*** Information provided Section Begins ***

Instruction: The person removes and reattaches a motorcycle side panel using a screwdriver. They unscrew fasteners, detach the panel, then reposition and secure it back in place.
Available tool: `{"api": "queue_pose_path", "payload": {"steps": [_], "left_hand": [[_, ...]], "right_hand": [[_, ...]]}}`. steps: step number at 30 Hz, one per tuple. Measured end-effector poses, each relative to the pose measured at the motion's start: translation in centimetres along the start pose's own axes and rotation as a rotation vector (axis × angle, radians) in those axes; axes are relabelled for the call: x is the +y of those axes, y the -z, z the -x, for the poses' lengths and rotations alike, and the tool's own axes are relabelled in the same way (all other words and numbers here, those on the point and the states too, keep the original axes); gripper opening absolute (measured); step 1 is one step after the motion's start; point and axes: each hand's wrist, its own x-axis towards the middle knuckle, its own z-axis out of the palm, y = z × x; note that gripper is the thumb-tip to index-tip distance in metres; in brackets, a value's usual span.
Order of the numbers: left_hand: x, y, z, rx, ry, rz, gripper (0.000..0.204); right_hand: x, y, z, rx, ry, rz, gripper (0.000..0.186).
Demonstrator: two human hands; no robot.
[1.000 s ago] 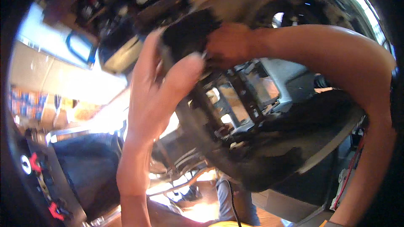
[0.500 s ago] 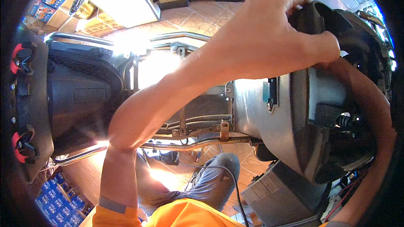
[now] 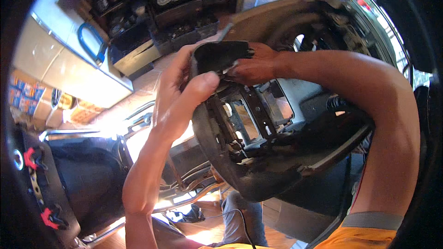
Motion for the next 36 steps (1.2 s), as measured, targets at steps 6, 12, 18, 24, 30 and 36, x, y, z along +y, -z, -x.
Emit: {"api": "queue_pose_path", "payload": {"steps": [6,12,18,24,30,36], "left_hand": [[-0.4,0.1,-0.5,0.07,0.04,-0.017,0.067],[-0.9,0.5,0.0,0.09,-0.04,0.128,0.076],[-1.5,0.5,-0.2,0.121,-0.053,0.039,0.087],[-5.7,3.1,1.6,0.249,-0.035,-0.039,0.08],[-15.3,3.7,1.7,0.264,0.338,0.121,0.069],[-19.4,4.5,2.0,0.323,0.472,0.283,0.06]], "right_hand": [[-0.8,1.5,-0.3,-0.146,-0.059,-0.025,0.025],[-2.0,3.1,-0.5,-0.107,-0.102,0.003,0.026],[-1.5,2.8,-1.2,-0.133,-0.133,-0.058,0.036],[-1.4,2.7,-1.8,-0.106,-0.184,-0.134,0.032],[-1.7,3.0,-1.3,-0.058,-0.134,-0.076,0.03],[-1.6,2.7,-1.2,-0.042,-0.096,-0.065,0.027]]}}
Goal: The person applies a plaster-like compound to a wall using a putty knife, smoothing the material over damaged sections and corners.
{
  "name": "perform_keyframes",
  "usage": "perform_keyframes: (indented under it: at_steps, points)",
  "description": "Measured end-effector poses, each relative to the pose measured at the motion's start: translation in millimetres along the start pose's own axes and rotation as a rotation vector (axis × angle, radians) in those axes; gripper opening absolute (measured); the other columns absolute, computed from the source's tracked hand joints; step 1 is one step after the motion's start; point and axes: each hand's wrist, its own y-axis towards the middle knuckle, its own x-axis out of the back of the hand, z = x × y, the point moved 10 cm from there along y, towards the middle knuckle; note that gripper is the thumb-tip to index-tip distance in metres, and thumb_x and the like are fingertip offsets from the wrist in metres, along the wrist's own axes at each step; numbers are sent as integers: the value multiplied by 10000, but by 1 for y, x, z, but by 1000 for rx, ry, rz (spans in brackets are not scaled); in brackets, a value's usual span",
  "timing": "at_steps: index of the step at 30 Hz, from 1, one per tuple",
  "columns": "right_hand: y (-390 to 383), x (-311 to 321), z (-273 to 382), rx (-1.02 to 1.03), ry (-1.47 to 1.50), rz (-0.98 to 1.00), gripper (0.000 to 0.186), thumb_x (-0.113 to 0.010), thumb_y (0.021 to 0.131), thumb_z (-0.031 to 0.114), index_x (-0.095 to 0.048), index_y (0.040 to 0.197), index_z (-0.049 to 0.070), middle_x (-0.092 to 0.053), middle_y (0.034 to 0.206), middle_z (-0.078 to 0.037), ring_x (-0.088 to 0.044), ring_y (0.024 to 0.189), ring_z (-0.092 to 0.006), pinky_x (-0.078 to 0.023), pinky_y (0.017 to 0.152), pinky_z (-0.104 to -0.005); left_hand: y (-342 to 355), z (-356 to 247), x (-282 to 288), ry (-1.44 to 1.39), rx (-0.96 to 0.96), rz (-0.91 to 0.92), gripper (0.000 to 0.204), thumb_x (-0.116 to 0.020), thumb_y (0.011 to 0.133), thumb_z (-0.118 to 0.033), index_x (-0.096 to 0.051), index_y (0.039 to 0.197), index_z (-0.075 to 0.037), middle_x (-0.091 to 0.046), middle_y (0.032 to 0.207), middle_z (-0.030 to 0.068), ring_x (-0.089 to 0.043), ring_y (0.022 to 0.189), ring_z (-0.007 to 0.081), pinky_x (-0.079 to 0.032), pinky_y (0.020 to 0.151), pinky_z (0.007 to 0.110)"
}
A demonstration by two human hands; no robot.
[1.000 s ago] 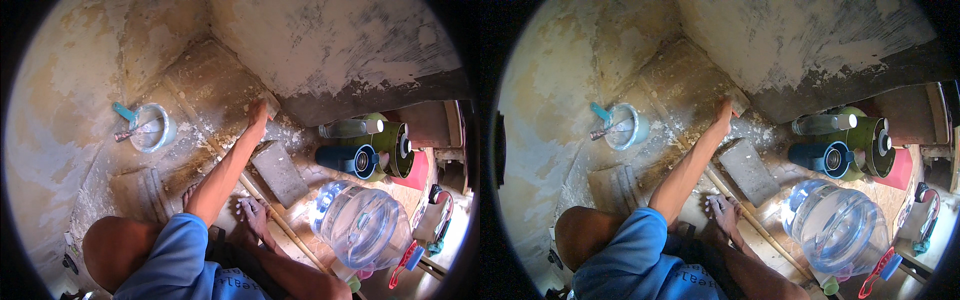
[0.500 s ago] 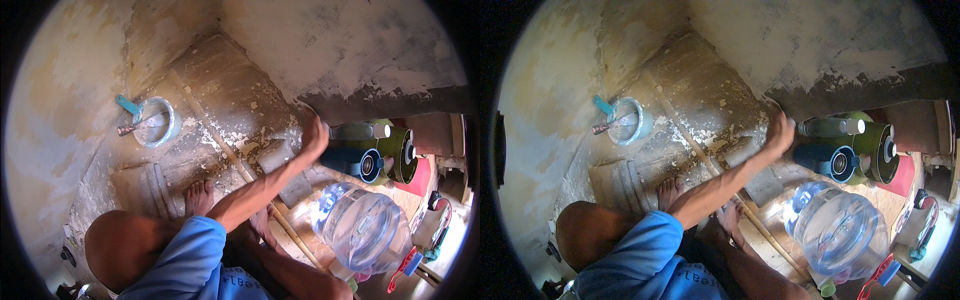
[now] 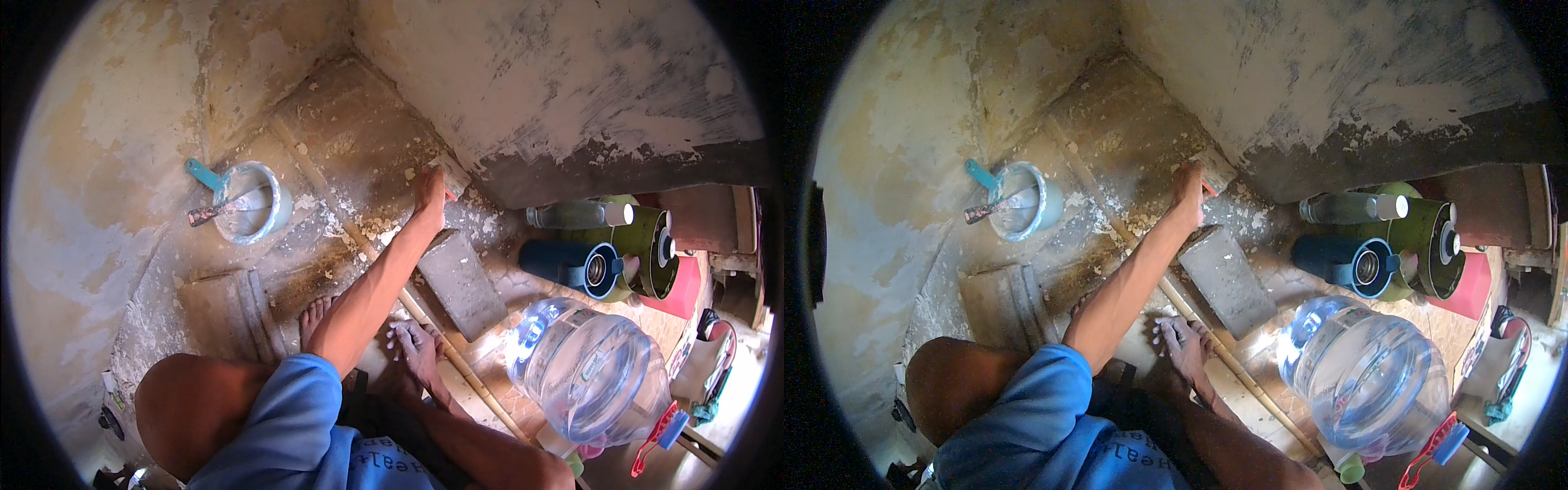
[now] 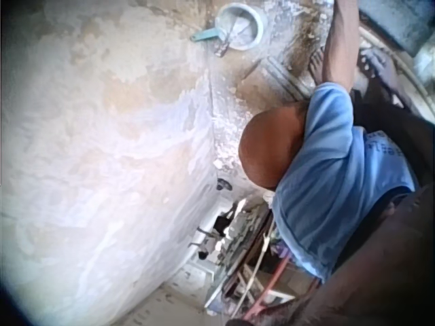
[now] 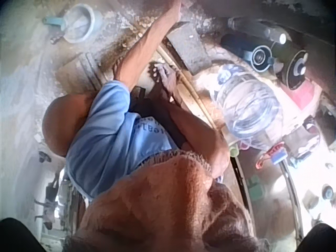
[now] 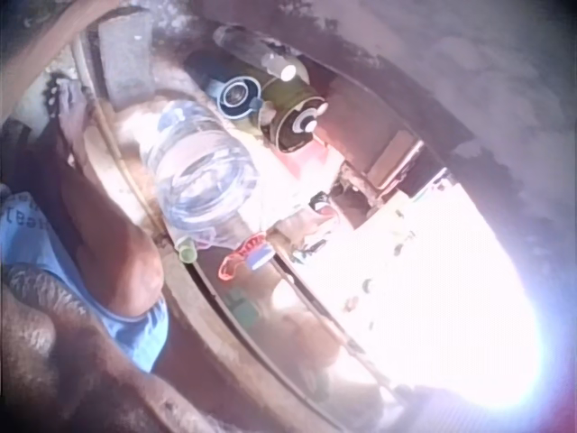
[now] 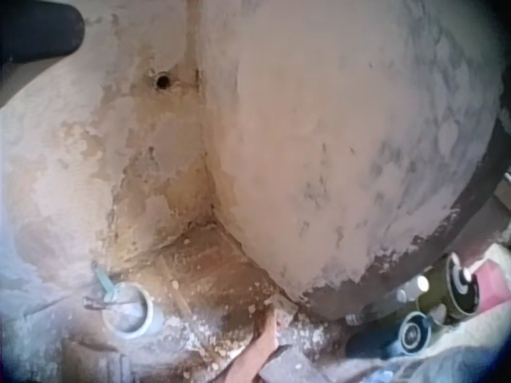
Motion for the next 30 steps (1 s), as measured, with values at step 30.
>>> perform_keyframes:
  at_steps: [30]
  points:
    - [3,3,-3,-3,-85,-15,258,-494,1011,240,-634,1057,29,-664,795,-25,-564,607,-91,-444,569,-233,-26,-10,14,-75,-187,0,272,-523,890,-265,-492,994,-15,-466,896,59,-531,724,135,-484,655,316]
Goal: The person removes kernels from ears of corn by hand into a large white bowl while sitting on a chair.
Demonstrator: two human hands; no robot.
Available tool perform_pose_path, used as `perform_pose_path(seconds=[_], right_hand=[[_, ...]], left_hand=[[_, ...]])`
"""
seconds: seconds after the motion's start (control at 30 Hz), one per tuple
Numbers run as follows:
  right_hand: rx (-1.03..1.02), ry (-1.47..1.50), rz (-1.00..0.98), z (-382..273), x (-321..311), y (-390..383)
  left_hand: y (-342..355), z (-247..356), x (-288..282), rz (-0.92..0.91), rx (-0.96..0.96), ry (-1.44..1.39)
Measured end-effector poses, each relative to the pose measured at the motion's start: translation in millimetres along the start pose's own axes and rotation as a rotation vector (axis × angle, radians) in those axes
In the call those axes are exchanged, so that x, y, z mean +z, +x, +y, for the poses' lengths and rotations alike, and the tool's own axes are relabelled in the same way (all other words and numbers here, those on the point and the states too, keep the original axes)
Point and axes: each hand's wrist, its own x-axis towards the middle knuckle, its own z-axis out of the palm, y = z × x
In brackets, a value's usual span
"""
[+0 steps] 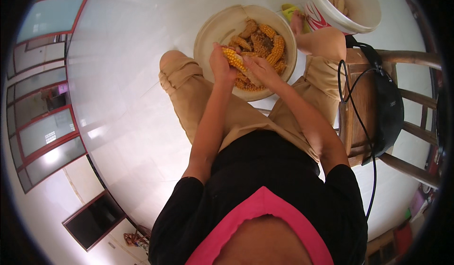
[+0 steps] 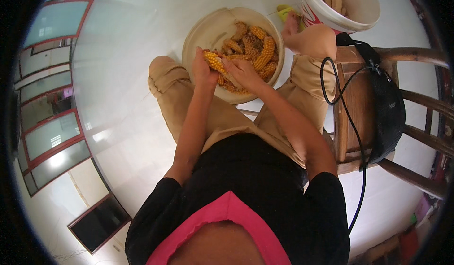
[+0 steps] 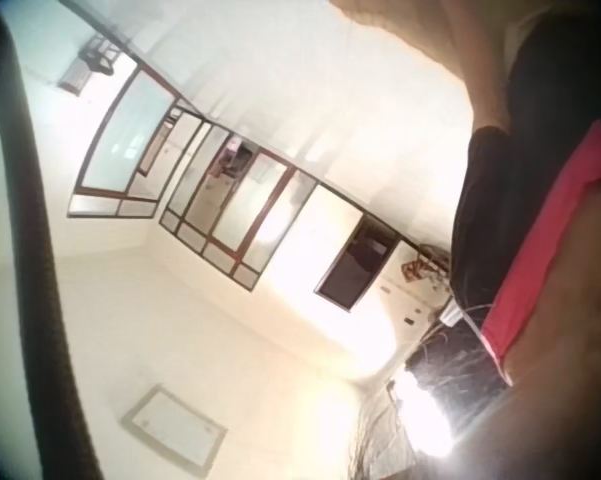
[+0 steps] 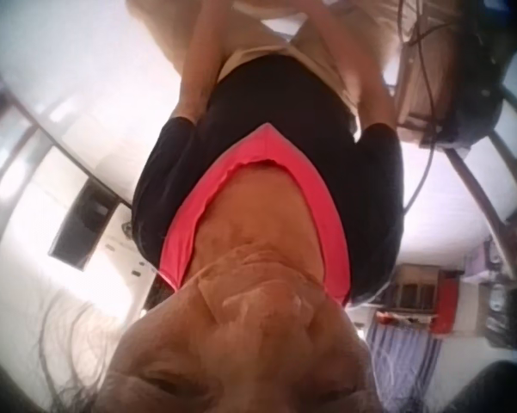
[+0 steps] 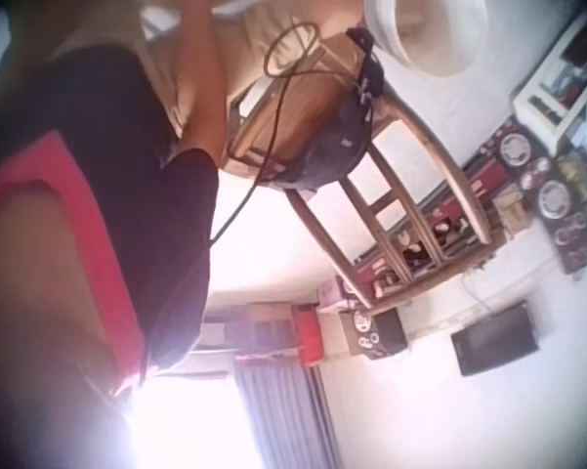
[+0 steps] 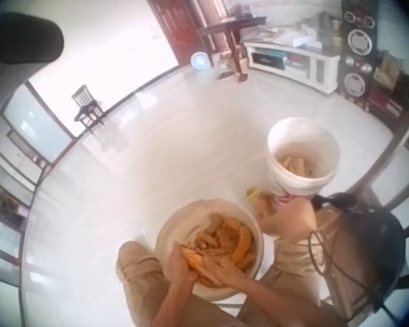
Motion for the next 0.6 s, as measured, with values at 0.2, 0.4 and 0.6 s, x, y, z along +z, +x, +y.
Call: perform_pose_path(seconds=[0.2, 0.4, 0.6], right_hand=[[-0.15, -0.215, 0.133, -6, 7, -4], [-0.181, -0.319, 0.179, -5, 4, -6], [-0.214, -0.068, 0.265, 2, 10, 1]], left_hand=[[-8, -9, 2, 0.103, 0.045, 0.08], [-10, -14, 3, 0.091, 0.1, 0.086], [-14, -8, 15, 0.053, 0.097, 0.044]])
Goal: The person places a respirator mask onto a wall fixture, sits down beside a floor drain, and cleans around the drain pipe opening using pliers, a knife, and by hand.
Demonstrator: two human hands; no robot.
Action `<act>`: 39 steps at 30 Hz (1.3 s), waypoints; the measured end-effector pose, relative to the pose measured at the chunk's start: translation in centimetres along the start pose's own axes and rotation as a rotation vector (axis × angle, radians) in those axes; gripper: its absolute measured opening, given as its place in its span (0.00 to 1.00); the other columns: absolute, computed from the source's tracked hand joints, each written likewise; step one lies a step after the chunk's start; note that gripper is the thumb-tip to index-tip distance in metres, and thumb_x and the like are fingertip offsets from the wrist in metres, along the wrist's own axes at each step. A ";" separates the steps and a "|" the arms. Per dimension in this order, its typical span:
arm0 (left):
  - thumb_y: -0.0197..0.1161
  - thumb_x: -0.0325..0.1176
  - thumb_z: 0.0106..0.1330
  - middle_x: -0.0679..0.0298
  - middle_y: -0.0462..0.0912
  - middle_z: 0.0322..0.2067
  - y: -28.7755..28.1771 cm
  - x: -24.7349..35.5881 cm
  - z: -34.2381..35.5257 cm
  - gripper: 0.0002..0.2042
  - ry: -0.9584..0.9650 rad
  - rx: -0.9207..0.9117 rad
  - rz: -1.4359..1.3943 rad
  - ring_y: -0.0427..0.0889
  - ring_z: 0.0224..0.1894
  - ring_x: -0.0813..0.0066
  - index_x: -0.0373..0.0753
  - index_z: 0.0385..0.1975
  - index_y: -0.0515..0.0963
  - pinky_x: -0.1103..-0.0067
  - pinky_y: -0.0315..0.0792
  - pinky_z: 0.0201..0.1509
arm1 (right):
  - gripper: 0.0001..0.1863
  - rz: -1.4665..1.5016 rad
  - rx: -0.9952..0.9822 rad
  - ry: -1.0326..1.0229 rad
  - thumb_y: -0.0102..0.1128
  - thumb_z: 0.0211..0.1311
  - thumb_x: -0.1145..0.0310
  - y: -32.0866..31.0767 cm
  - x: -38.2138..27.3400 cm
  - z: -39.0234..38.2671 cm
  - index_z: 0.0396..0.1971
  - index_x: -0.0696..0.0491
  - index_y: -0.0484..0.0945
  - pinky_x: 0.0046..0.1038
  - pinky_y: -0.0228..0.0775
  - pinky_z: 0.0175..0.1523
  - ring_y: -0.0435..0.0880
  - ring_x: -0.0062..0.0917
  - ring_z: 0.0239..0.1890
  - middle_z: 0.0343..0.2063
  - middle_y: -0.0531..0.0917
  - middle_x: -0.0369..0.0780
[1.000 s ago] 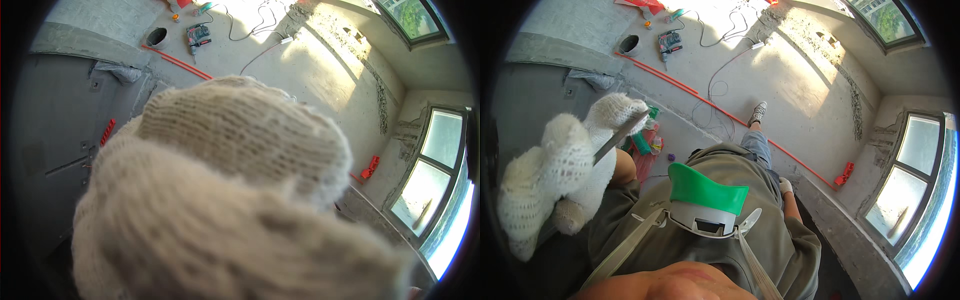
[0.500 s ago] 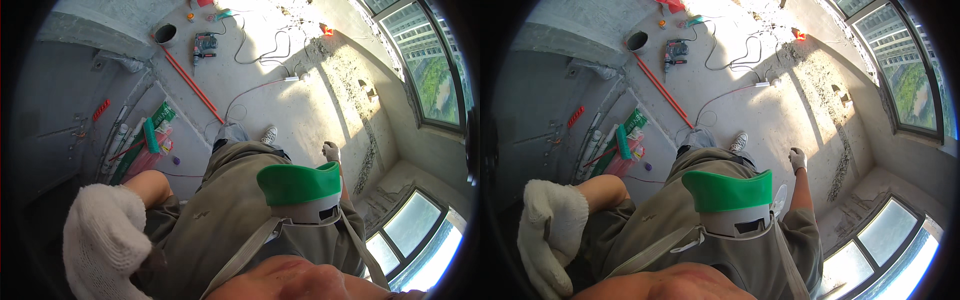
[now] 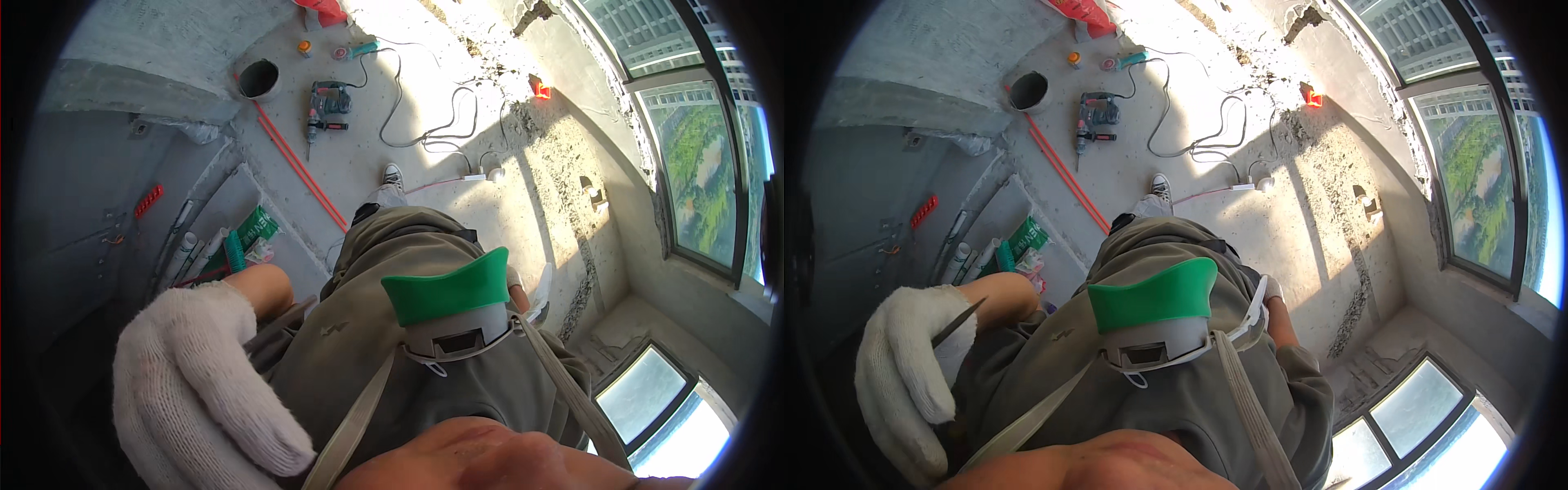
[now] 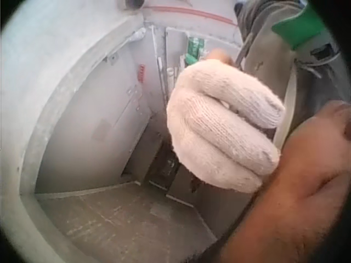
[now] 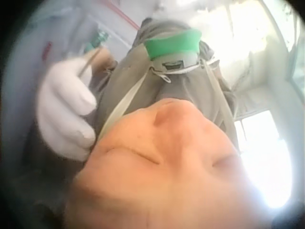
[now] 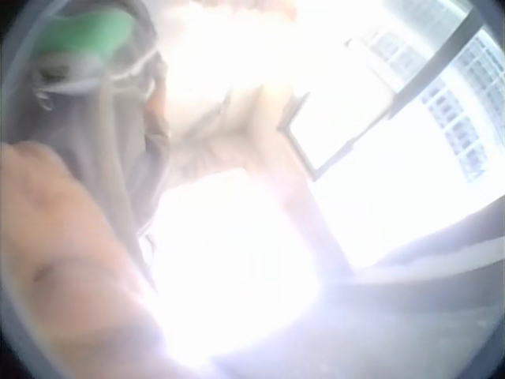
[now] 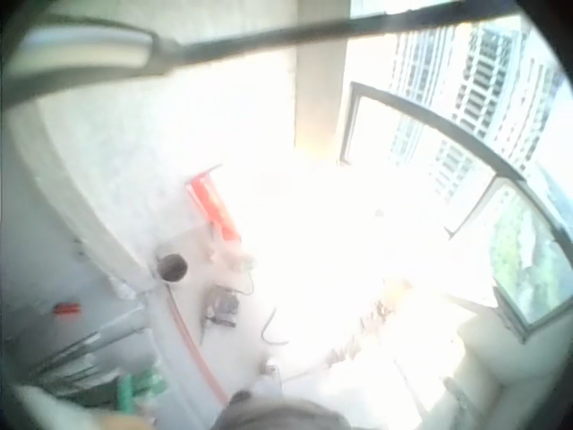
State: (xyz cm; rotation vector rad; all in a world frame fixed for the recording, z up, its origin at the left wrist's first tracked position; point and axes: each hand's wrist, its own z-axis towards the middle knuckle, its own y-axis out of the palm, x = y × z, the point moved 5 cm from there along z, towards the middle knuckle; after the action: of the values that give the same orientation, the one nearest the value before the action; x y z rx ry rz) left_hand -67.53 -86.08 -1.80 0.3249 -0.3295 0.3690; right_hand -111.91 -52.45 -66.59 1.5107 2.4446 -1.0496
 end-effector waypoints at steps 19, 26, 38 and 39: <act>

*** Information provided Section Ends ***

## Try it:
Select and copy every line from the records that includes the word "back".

## Answer box:
Instruction: The person removes and reattaches a motorcycle side panel using a screwdriver. They unscrew fasteners, detach the panel, then reposition and secure it back in place.
  "description": "Measured end-effector poses, each relative to the pose measured at the motion's start: translation in millimetres along the start pose's own axes and rotation as a rotation vector (axis × angle, radians) in those axes; gripper opening absolute (measured); the other columns absolute, computed from the source's tracked hand joints; step 1 is one step after the motion's start; point and axes: each hand's wrist, its own y-axis towards the middle knuckle, its own x-axis out of the back of the hand, z = x × y, the point moved 10 cm from there along y, towards the middle knuckle; note that gripper is the thumb-tip to index-tip distance in metres, and thumb_x and the like are fingertip offsets from the wrist in metres, along the wrist's own axes at each step; numbers are sent as integers: the value multiplied by 10000, but by 1 for y, x, z, but by 1000 for rx, ry, rz (spans in brackets are not scaled); in brackets, a value's usual span",

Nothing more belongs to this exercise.